The Jersey Government has now announced it will be investigating allegations made in the Paradise Papers, and said that it was "not satisfactory" for companies to claim tax residence on the island without "demonstrating a substance" there.
A spokesman said: "Jersey does not want abusive tax avoidance schemes operating in the island and expects financial services providers to abide by a voluntary code to say they will not take on this kind of business.
"If this proves to be such business, we will consider how to strengthen our arrangements, if necessary by amending our legislation to introduce a substance test.
"It is not satisfactory for a foreign registered company to claim tax residence in Jersey without demonstrating a substance here. These allegations will be investigated."
Apple said its new structure did not reduce tax payments in any country and "ensured that our tax obligation to the United States was not reduced".
The company added that it was the largest taxpayer in the world and had paid £26 billion in corporation tax over the past three years.
The Paradise Papers leak, which involved the disclosure of 13.4 million previously-secret documents, has seen major companies and public figures linked in reports to secretive overseas arrangements. There is no suggestion that those involved acted illegally.
Racing driver Lewis Hamilton was among the latest to be named, as the BBC claimed he avoided tax on his £16.5 million private jet after it was imported into the Isle of Man in 2013. A spokesman for the Mercedes driver said that everything was "above board".
Tory treasurer Lord Ashcroft and US president Donald Trump's commerce secretary, Wilbur Ross, were also said to feature in the leaked reports, as well as stars of hit BBC comedy Mrs Brown's Boys.
Meanwhile, Labour leader Jeremy Corbyn suggested the Queen's finances should fall within the scope of an investigation into the leak.
The Duchy of Lancaster, the private estate of the Queen, was found to have millions of pounds invested in offshore funds, according to reports. A spokesman for the estate said all investments were "fully audited and legitimate".
Asked if the Queen should apologise for the offshore investments revealed in the papers, Mr Corbyn told the CBI's annual conference in London: "Well anyone that is putting money into tax havens in order to avoid taxation in Britain, and obviously investigations have to take place, should do two things - not just apologise for it but also recognise what it does to our society.
"Because if the very wealthy person wants to avoid taxation in Britain and therefore put money into a tax haven somewhere, who loses? Schools, hospitals, housing, all those public services lose and the rest of the population have to pay to cover up the deficit created by that."
Later he told Bloomberg TV there should be "an inquiry into all the revelations about the Paradise Papers".

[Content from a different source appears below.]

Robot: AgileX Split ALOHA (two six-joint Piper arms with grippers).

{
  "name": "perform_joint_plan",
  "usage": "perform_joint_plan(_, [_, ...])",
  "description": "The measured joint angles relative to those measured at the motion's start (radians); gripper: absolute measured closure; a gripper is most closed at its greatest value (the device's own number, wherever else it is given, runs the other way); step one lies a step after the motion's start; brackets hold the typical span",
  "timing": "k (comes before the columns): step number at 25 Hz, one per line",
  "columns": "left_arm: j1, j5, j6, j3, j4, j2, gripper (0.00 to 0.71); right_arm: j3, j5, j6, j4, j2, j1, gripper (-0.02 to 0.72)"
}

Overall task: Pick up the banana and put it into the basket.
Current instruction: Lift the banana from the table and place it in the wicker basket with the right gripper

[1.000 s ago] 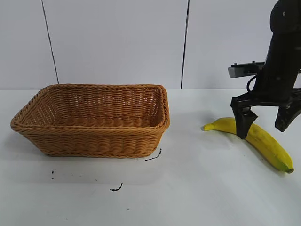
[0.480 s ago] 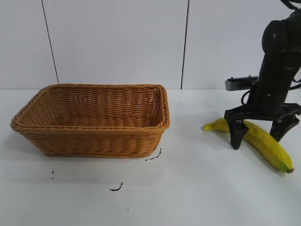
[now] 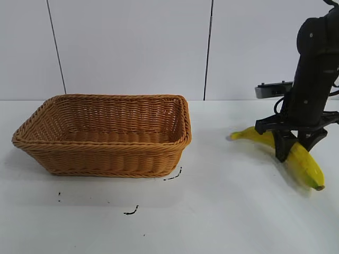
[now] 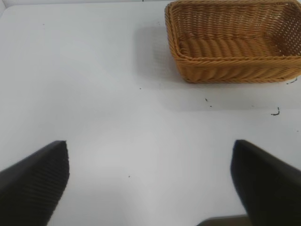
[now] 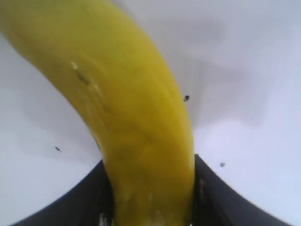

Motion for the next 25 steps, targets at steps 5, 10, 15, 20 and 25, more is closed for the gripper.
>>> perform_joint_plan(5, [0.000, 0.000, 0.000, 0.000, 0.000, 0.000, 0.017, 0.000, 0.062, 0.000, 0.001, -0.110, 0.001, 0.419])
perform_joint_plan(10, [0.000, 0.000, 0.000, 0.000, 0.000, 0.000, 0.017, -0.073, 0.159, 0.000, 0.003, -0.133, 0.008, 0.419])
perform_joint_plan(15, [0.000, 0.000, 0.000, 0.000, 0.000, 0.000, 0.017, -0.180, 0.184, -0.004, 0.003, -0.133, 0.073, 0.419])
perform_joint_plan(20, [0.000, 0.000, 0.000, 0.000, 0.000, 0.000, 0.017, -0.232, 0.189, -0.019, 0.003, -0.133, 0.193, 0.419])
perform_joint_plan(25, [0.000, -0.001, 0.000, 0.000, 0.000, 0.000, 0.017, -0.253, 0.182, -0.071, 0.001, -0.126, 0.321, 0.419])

Asked if that included the Queen, Mr Corbyn replied: "Everybody. The Royal Household are subject to taxation. I don't know what has happened in that case. These issues all must be part of that."

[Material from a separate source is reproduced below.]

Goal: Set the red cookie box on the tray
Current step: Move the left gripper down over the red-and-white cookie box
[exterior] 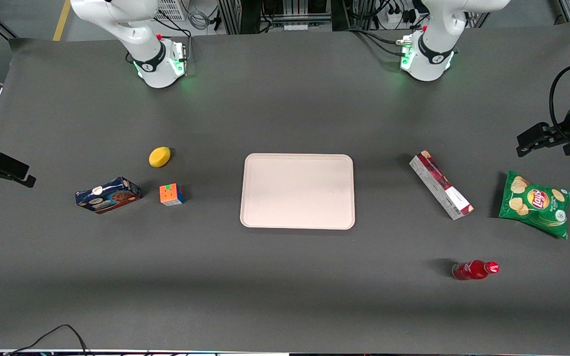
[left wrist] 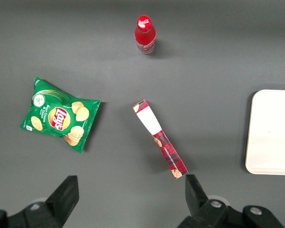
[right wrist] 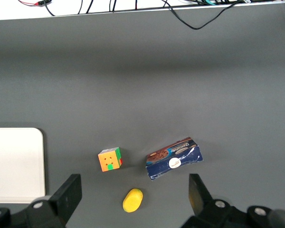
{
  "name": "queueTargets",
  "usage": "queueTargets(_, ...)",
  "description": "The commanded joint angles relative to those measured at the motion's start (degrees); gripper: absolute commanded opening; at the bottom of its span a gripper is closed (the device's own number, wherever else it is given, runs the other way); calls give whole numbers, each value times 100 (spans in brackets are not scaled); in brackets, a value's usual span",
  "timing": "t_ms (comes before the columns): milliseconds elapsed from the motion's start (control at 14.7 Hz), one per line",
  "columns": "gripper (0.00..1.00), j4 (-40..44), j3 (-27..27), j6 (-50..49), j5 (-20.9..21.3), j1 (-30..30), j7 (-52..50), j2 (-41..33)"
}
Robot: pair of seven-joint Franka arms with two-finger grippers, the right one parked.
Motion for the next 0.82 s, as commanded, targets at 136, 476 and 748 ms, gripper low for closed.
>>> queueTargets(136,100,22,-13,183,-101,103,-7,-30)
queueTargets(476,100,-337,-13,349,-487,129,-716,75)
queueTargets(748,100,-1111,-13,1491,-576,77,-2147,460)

After Mr Corbyn's comments, a spokesman for the Labour leader said: "Jeremy did not call for the Queen to apologise but said anyone who puts money into a tax haven to avoid paying tax should, and that they should recognise the damage done by avoidance to society."
Tory MP Nadine Dorries accused Mr Corbyn of hypocrisy, telling the Daily Mail: "I'm very sure the Queen has no idea where her financial managers invest her money. However, given that Corbyn's Labour Party rent Labour HQ for £1 million per year from a tax-exempt offshore company, his comments do whiff of hypocrisy."
A spokesman for the Labour Party told the paper it "receives no benefit as a result of the financial arrangements of the building owner".